Recent research by a team at the Oregon Health & Science University, Portland shows that a key gene known as Atoh1 (also known as Math1) can not only cause cells to develop into hair cells but that these cells function like normal hair cells.

"Our work shows that it is possible to produce functional auditory hair cells in the mammalian cochlea," says John Brigande, assistant professor of otolaryngology at the Oregon Hearing Research Center in the OHSU School of Medicine.

Hair cells can be damaged and lost through aging, noise, genetic defects, and certain drugs and, because the cells don’t regenerate, the result is progressive—and irreversible—hearing loss. Damage to these cells can also lead to tinnitus.

Brigande and colleagues were able to produce hair cells by transferring Atoh1 into progenitor cells in the inner ear of developing mice. This type of cell becomes specialized to perform different functions during development, according to the instructions they receive from genes.

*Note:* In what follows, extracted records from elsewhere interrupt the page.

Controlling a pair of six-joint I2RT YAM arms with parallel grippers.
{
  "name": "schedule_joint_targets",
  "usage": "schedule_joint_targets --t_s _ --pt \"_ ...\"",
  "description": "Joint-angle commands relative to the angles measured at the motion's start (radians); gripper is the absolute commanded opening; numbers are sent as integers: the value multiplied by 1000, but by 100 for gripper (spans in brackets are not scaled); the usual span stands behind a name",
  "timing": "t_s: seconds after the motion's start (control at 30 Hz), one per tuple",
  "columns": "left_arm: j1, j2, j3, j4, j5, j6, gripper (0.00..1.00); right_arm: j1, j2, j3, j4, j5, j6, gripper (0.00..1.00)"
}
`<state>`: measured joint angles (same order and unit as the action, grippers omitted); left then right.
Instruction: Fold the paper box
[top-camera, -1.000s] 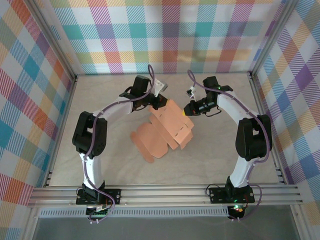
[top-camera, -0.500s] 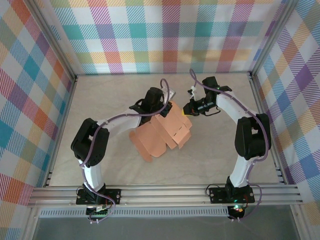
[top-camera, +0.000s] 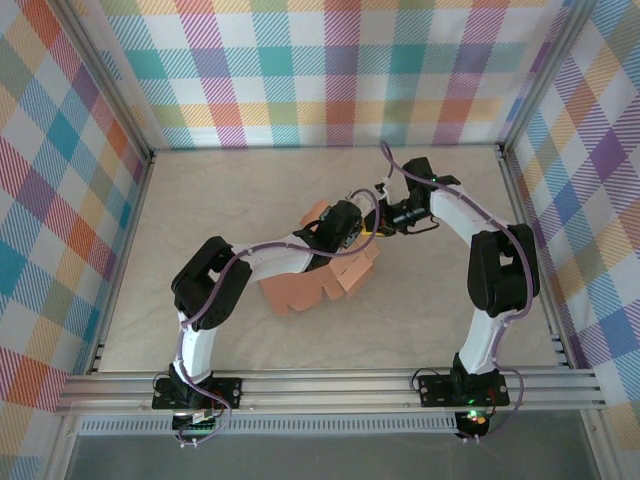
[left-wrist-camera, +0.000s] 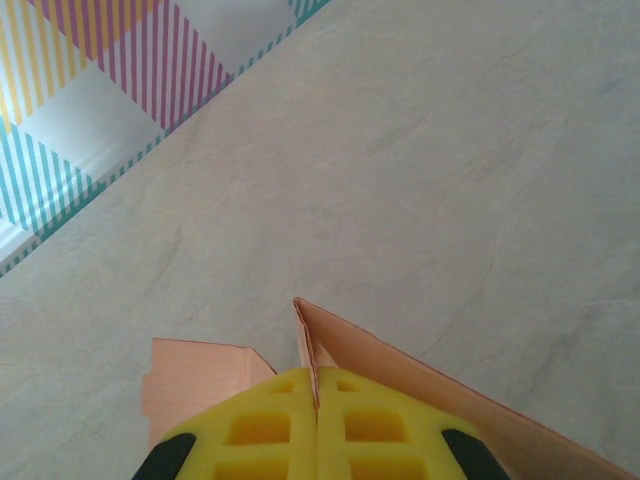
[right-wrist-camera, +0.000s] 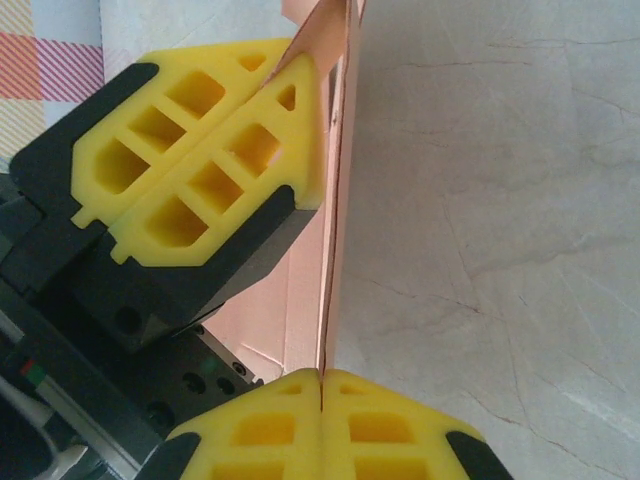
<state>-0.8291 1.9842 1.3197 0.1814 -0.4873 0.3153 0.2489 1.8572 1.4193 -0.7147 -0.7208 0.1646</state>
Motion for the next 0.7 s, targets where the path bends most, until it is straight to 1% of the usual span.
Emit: schedule_joint_targets --t_s 0.0,0.07,0.17,0.2,0.27,0.43,0.5,0.53,0.6,0.67 --pt "-60 -29 14 34 124 4 0 -3 5 13 162 -27 -4 0" --pt "-24 -53 6 14 224 -43 0 -2 4 15 156 -23 -13 0" --pt "48 -74 7 -33 479 -106 1 -2 -2 15 150 -19 -23 0" --pt "69 -74 22 -63 545 -121 2 -2 -1 14 149 -21 -25 0" --pt "100 -73 30 -75 636 -132 2 -2 -5 13 150 -25 -25 0" --pt "132 -72 35 -63 716 -184 3 -2 -7 13 150 -25 -26 0" --pt "131 -73 35 -61 706 -187 4 -2 -8 15 149 -23 -27 0" --pt "129 -73 35 -61 697 -185 4 -2 -7 12 149 -23 -25 0" --pt "110 -76 30 -63 641 -159 4 -2 -9 12 153 -22 -19 0" --pt "69 -78 23 -63 538 -102 4 -3 -9 8 160 -19 -16 0"
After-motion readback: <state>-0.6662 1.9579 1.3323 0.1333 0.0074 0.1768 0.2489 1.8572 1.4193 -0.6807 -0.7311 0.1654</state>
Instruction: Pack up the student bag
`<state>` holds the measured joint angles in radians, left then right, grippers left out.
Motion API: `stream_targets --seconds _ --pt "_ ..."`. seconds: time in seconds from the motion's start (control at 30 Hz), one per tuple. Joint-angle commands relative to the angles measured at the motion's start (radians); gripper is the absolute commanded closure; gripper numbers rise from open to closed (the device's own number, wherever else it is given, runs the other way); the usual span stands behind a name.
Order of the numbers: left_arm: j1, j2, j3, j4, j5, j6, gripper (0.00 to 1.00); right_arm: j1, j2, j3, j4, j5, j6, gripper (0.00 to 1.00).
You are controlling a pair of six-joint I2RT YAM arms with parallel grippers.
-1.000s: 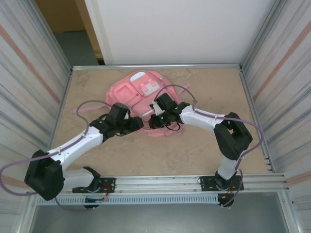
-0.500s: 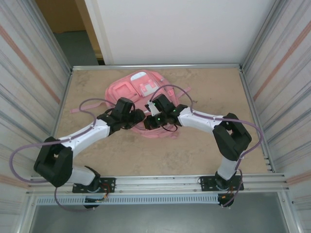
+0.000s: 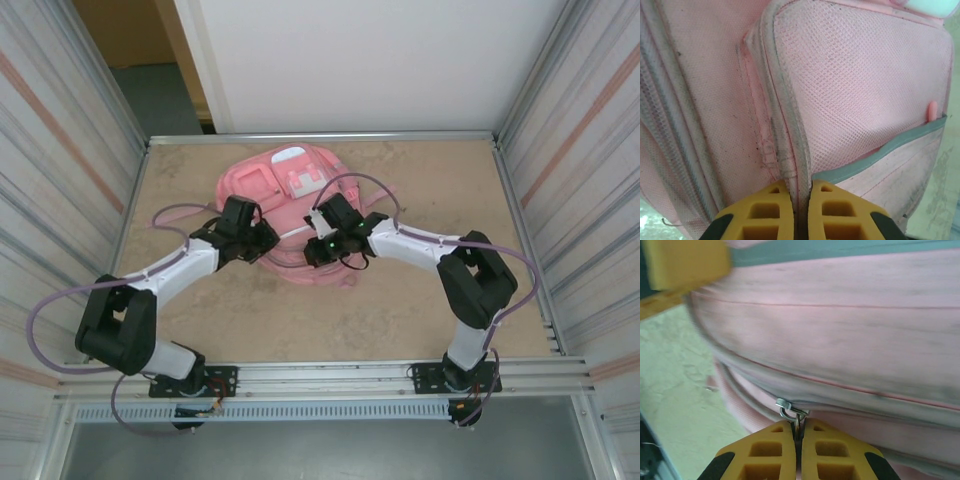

The gene Atoh1 is known to turn progenitor cells into hair cells, but it was not previously known whether the hair cells would work normally if Atoh1 was introduced artificially.

To find out, the team inserted Atoh1 into progenitor cells along with a fluorescent protein molecule that is often used in research as a marker, to make cells easily visible. They were then able to see that the gene transfer technique resulted in mice being born with more hair cells in the cochlea than are normally found.

Anthony Ricci, PhD, associate professor of otolaryngology at the Stanford University School of Medicine, demonstrated that the gene-treated hair cells function like ordinary hair cells.